## [Work required]
Reproduce the whole listing word for word. Leave every image out.

━━ Information provided ━━

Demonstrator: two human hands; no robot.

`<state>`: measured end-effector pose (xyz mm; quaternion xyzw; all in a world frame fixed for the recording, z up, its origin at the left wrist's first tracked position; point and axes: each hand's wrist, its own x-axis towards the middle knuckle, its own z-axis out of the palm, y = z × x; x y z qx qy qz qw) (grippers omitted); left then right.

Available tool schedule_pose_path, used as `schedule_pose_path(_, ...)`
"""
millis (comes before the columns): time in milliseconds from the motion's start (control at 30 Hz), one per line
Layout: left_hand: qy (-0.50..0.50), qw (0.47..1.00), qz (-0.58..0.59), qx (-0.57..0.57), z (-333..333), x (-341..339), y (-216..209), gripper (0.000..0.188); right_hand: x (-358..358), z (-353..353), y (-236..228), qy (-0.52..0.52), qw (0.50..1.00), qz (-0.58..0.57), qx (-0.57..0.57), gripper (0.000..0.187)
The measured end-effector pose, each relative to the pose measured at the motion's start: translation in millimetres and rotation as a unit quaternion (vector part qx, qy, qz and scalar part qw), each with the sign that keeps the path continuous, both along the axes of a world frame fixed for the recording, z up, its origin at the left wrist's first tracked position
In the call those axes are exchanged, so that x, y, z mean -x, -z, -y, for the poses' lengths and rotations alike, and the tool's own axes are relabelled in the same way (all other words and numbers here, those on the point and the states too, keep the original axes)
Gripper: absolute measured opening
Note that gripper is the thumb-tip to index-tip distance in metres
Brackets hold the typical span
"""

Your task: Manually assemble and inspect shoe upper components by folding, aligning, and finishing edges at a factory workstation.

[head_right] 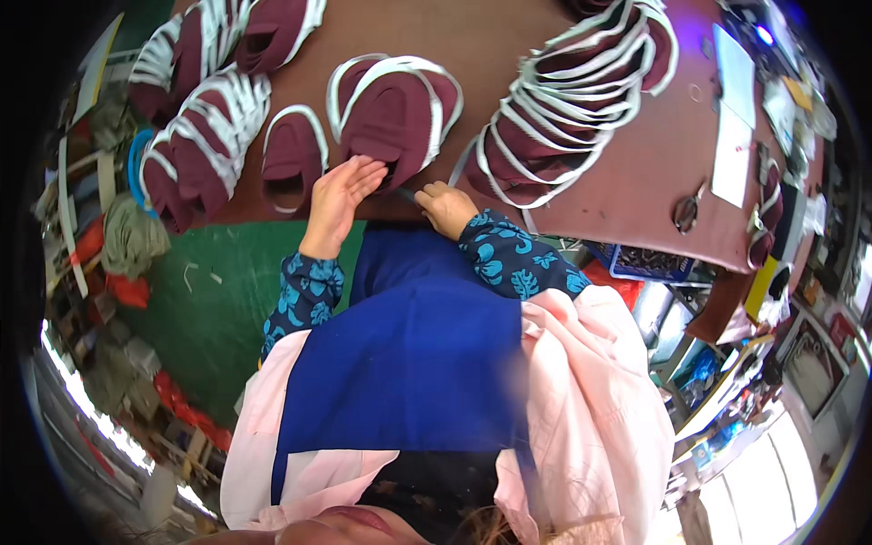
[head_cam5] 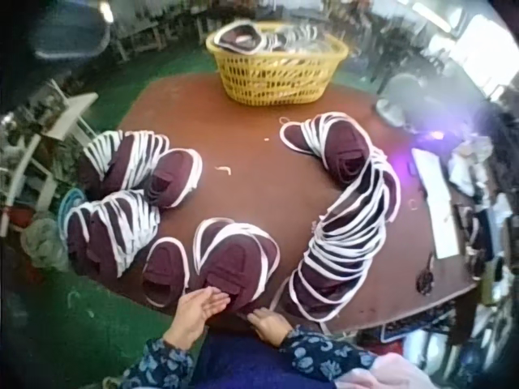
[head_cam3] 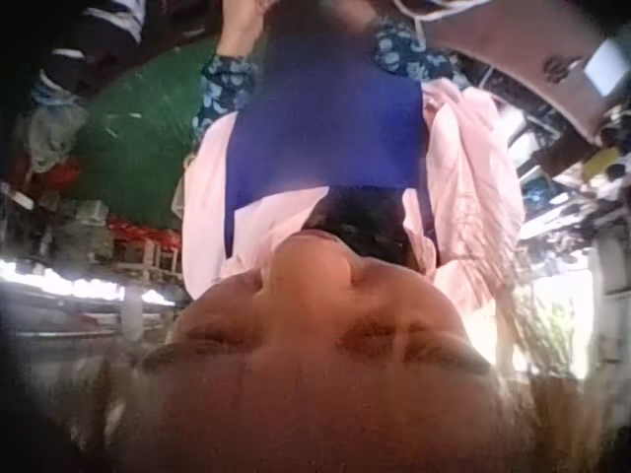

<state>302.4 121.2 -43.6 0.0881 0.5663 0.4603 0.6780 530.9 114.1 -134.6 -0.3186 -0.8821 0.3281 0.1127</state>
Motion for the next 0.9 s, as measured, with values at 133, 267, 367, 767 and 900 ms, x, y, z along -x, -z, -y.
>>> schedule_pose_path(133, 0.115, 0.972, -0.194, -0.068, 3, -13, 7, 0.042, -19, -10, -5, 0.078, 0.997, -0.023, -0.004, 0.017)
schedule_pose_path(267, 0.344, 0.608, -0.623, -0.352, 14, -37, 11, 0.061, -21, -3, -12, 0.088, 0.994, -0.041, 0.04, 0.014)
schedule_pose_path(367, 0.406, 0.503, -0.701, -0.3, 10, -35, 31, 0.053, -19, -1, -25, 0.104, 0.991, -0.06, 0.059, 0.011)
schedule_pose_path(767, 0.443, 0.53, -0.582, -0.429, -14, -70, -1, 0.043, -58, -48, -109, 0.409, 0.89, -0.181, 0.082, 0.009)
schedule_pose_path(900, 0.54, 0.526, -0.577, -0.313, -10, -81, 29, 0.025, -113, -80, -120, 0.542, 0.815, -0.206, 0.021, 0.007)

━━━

## [Solved problem]
Demonstrator: two human hands; no robot.

`<state>`: measured end-effector pose (xyz mm; quaternion xyzw; all in a world frame fixed for the recording, z up, its origin at the left wrist's first tracked position; point and axes: each hand's wrist, its own x-axis towards the middle knuckle, its own z-axis out of the palm, y = z × x; x y z qx qy qz qw) (grippers omitted); left then right.

Available tool schedule_pose_path, used as `schedule_pose_path(_, ...)`
"""
millis (comes before the columns): time in milliseconds from the motion's start (control at 30 Hz), one per line
Layout: left_hand: qy (-0.50..0.50), qw (0.47..1.00), qz (-0.58..0.59), qx (-0.57..0.57), z (-333..333), x (-341..339), y (-216..209), gripper (0.000..0.188); right_hand: x (-358..358), z (-353..353), y (-236..228), qy (-0.52..0.52), qw (0.50..1.00), qz (-0.58..0.57), qx (-0.57..0.57), gripper (0.000..0.187)
The measured end-effector pose, each relative to the pose measured at the motion's start: translation in millimetres and rotation as a unit quaternion (vector part qx, qy, qz and scalar part qw), each with the sign that keeps the path continuous, both along the axes of a world frame fixed for the recording, z up, its origin at the left wrist's first tracked position
In the call those axes are exchanged, so that x, y, z mean -x, -z, -y, for the poses' lengths and rotations alike, and the tool's own axes are relabelled in the same way (all other words and numbers here, those on the point and the states too, keep the original axes)
Gripper: absolute measured opening
Note that gripper is the thumb-tip to index-tip distance in metres
Brackets hold the typical span
"""

Your task: Manually assemble and inspect shoe upper components by folding, aligning, and finishing edges at a factory workstation.

[head_right] 
[head_cam5] 
[head_cam3] 

<state>302.4 121.2 -43.6 0.0881 0.5663 0.4603 0.6780 530.9 114.1 -134.6 -0.3186 -0.8821 0.3281 0.1127</state>
Motion for the next 0.9 s, as measured, with values at 133, 267, 367, 767 and 900 ms, x, y, z along -x, -z, -y.
>>> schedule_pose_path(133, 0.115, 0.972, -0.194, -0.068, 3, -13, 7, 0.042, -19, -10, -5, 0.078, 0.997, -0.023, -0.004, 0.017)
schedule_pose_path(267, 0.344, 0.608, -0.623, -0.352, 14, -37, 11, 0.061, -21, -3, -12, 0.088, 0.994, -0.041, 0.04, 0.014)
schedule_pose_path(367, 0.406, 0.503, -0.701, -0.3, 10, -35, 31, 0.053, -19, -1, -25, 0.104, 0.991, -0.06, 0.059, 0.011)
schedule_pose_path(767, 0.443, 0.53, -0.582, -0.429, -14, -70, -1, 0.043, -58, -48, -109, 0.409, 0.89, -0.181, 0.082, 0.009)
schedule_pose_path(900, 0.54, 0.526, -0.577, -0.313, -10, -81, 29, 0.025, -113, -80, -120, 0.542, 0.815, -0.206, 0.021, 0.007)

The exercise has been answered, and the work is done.